Exercise objective >> Supply the number of lines below containing "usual", nothing else.

Data excerpts >>
============================================================
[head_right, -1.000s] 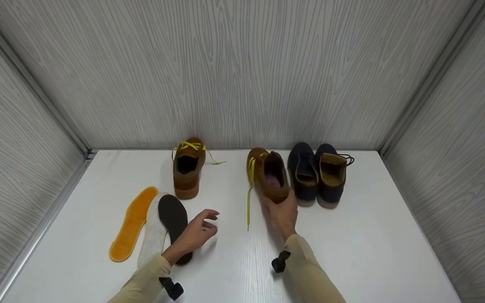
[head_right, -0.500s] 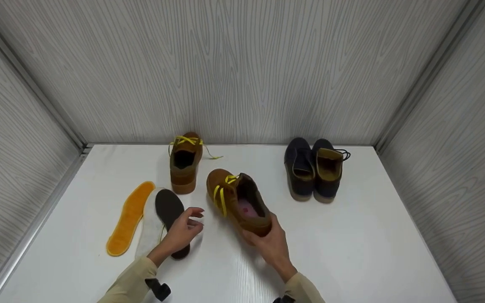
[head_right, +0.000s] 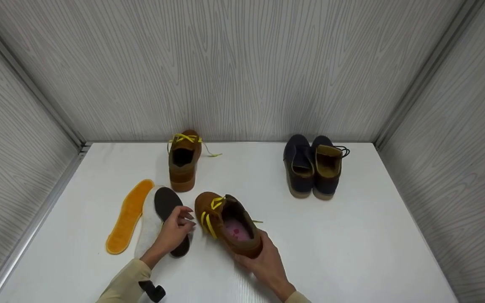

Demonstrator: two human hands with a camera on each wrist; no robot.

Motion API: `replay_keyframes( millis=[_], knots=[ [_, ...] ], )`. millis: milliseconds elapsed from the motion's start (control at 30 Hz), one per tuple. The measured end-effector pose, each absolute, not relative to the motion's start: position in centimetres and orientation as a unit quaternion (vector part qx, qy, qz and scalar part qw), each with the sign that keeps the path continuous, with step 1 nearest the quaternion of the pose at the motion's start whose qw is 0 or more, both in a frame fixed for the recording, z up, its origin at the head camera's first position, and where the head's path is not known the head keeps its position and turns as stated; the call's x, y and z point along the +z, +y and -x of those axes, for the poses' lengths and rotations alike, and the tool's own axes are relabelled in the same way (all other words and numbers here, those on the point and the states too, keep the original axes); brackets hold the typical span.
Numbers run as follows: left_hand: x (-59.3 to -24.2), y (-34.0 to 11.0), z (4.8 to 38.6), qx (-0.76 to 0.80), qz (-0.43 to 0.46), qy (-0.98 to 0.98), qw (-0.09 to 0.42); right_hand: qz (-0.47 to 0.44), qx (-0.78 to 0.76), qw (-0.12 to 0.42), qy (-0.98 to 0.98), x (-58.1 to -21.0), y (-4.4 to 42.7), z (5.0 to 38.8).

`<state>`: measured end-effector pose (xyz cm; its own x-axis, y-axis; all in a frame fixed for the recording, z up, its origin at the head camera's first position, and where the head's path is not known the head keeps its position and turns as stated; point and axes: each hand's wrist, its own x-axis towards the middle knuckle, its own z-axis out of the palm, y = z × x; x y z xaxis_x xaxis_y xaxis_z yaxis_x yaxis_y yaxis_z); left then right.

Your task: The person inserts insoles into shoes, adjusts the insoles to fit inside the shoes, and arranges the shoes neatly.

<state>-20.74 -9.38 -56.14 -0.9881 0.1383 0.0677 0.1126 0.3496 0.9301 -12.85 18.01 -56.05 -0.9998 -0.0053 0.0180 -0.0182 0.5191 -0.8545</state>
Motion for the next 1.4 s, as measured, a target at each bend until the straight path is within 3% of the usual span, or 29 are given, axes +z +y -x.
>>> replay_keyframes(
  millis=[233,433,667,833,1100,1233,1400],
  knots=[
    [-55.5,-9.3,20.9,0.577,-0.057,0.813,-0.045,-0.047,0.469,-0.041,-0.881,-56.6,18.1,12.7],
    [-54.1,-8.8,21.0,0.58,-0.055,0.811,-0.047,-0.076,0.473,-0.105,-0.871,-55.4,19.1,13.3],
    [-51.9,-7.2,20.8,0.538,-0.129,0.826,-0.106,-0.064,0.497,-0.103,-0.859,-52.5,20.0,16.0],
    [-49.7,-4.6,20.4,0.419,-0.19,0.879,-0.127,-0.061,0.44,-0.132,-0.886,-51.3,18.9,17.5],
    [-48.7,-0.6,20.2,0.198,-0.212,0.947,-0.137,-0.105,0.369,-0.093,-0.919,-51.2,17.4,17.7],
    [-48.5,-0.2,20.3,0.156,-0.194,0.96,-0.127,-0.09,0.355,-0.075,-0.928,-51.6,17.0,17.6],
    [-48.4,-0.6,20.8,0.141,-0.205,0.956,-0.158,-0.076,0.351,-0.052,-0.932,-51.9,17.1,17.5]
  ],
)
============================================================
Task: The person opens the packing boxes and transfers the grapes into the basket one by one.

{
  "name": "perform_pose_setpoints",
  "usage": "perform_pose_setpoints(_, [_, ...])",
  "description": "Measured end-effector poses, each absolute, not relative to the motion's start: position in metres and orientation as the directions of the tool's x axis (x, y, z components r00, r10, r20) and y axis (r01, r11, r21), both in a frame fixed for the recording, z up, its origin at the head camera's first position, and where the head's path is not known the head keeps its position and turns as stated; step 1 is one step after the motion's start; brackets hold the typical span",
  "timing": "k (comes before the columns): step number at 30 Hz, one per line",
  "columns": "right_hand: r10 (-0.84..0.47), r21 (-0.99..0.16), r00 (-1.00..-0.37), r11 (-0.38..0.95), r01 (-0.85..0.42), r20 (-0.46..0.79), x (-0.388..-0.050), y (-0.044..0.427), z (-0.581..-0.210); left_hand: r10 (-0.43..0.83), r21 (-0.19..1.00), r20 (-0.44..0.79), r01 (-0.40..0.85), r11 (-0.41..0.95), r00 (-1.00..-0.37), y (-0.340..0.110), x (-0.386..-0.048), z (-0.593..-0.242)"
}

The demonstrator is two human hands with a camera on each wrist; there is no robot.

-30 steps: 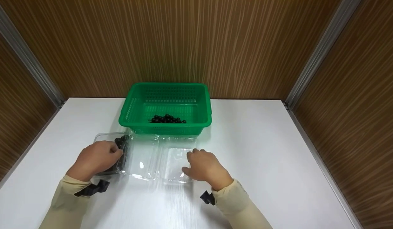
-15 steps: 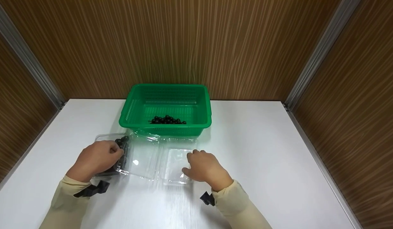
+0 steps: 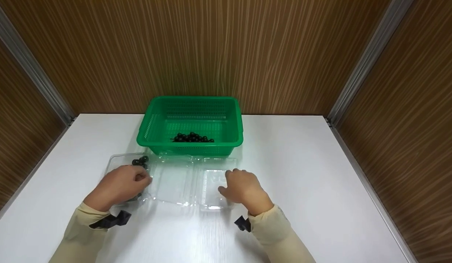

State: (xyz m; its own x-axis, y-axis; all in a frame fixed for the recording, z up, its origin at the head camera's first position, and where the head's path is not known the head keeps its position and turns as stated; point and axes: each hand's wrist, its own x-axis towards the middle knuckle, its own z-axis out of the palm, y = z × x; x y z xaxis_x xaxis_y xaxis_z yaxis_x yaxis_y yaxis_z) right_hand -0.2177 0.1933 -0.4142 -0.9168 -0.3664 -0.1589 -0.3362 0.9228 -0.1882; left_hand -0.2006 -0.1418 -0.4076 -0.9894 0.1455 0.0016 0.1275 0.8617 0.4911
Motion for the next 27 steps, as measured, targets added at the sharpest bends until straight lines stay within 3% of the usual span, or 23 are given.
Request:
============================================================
Result of the task >> 2